Dataset section —

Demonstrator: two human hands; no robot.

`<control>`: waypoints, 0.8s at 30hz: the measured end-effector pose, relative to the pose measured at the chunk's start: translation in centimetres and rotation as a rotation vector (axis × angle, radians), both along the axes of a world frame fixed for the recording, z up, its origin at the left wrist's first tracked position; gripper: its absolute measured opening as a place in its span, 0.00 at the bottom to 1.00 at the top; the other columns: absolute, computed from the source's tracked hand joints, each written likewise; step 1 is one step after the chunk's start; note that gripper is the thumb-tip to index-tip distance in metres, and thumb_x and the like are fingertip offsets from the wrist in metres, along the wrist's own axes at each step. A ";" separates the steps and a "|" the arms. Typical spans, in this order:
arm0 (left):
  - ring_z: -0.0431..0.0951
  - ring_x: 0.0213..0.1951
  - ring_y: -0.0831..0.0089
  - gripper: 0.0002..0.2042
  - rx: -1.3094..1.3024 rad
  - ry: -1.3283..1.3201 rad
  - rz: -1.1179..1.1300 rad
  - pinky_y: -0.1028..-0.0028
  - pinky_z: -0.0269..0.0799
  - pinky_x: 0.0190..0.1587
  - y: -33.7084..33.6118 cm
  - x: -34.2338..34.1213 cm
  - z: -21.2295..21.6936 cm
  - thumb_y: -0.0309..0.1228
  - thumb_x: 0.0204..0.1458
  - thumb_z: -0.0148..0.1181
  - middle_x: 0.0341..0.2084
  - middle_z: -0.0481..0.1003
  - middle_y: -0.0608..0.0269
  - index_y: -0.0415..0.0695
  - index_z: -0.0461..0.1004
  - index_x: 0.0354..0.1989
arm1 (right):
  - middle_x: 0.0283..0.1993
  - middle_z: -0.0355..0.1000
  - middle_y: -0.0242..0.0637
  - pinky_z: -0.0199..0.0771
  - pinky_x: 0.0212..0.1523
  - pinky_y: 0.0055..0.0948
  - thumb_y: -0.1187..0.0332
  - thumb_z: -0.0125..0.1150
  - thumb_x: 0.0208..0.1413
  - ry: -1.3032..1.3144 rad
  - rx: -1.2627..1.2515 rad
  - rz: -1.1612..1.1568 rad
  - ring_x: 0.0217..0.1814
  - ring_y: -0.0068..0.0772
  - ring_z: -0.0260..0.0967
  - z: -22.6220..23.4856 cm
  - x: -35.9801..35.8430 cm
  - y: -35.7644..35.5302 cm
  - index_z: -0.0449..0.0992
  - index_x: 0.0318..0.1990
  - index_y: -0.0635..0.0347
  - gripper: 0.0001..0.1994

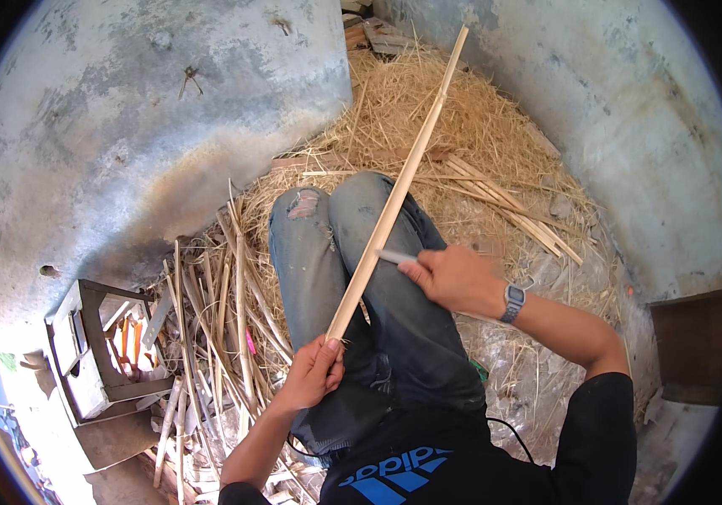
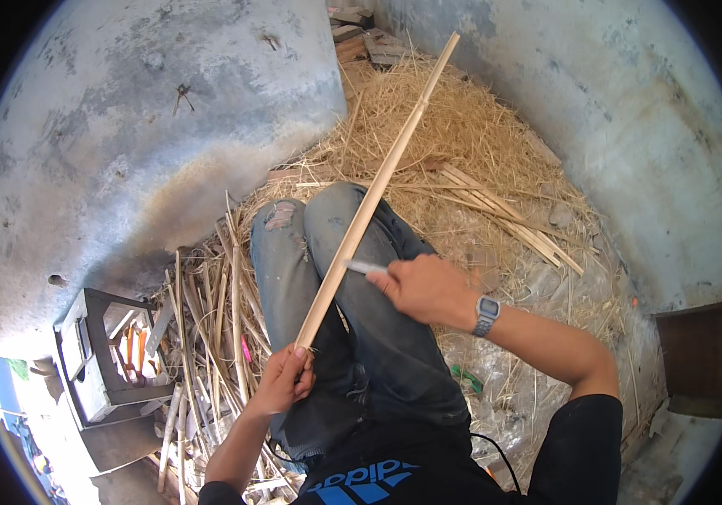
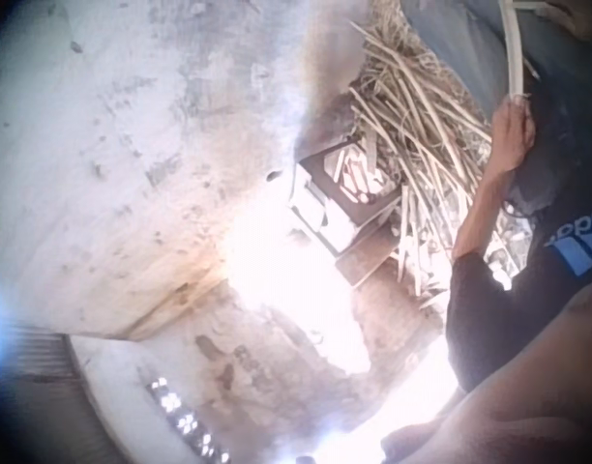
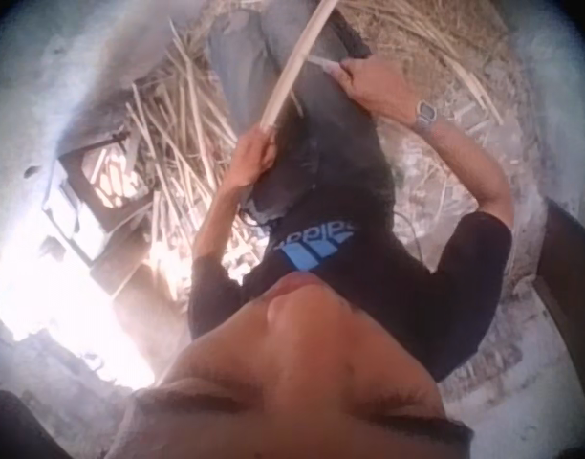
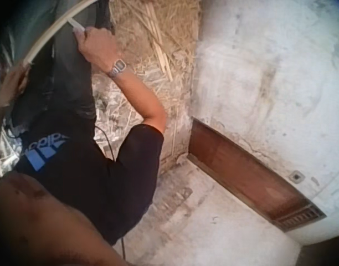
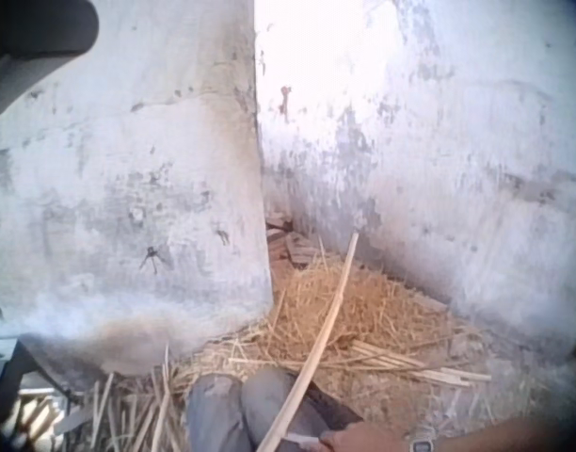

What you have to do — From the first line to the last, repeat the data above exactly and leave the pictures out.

Your solution —
Demonstrator: two human hands; no robot.

`<control>`: waypoints, 0.8s at 30hz: the measured end-effector pose, relative to the pose measured at the chunk's start: translation in centimetres and rotation as a rotation vector (axis × angle, radians), both along the axes of a world frame fixed for the recording, z up, its origin at the left wrist's first tracked position; gripper: its absolute measured opening as a place in its span, 0.00 at the bottom to 1.00 at the top; the other columns: absolute, computed from the source's tracked hand joints, each written likewise; step 1 is one step after the chunk's start; note that gripper is the thumb-tip to index-tip distance in metres, and thumb_x and the like are fingertip offsets from the wrist in metres, along the wrist's own axes at each step. A ";" separates the steps and a "|" the arms. Typical spans, in this order:
arm0 (left):
  - ring_z: -0.0431..0.0951
  - ring_x: 0.0213..0.1951
  - ring_y: -0.0831..0.0089
  - gripper: 0.0002..0.2042
  - rx: -1.3094..1.3024 rad
  - ry: -1.3283..1.3201 rad
  - rz: -1.1179..1.1300 rad
  - pinky_y: -0.1028..-0.0028
  - pinky_z: -0.0269..0.0799
  - pinky_x: 0.0190..0.1587
  - y: -33.7084..33.6118 cm
  - x: -34.2338..34.1213 cm
  - z: -21.2295..21.6936 cm
  - thumb_y: -0.0309..0.1228
  - thumb_x: 0.0204..0.1458
  - thumb_z: -0.0148..0.1181
  - middle_x: 0.0341..0.2084
  - middle_z: -0.0481..0.1003
  - middle_y: -0.0608..0.0269
  - index_y: -0.0415..0.0695
  - index_z: -0.0461..0.1004
  - index_x: 0.0354..0.1989
arm1 (right):
  - middle_x: 0.0283..0.1993
  - middle_z: -0.0355..0.1000
  - middle_y: -0.0242..0.0637
  - pinky_z: -0.0199..0.0771
  - pinky_x: 0.0212..0.1523
  - pinky_y: 0.0055..0.0948
  - thumb_y: -0.1187..0.0332
  - thumb_z: -0.0125..0.1150
  - thumb_x: 0.0208..0.1413
  - ry: -1.3032..1.3144 rad
  - rx: -1.2627..1.2515 rad
  - rz: -1.1612..1.1568 rad
  - ring_x: 0.0217..0.1814
  - ring_y: -0.0068..0.0772
  - ring_z: -0.0260..0.0967
  - z: -22.6220..23.4856 cm
  - x: -35.9801..35.8430 cm
  - y: -35.7644..35.5302 cm
  - index_z: -0.0449..0.0992
  - index_x: 0.0318..0.1990
  - index_y: -0.0635..0.0347
  - gripper: 0.0001..0.1994

No other output belongs to this answer.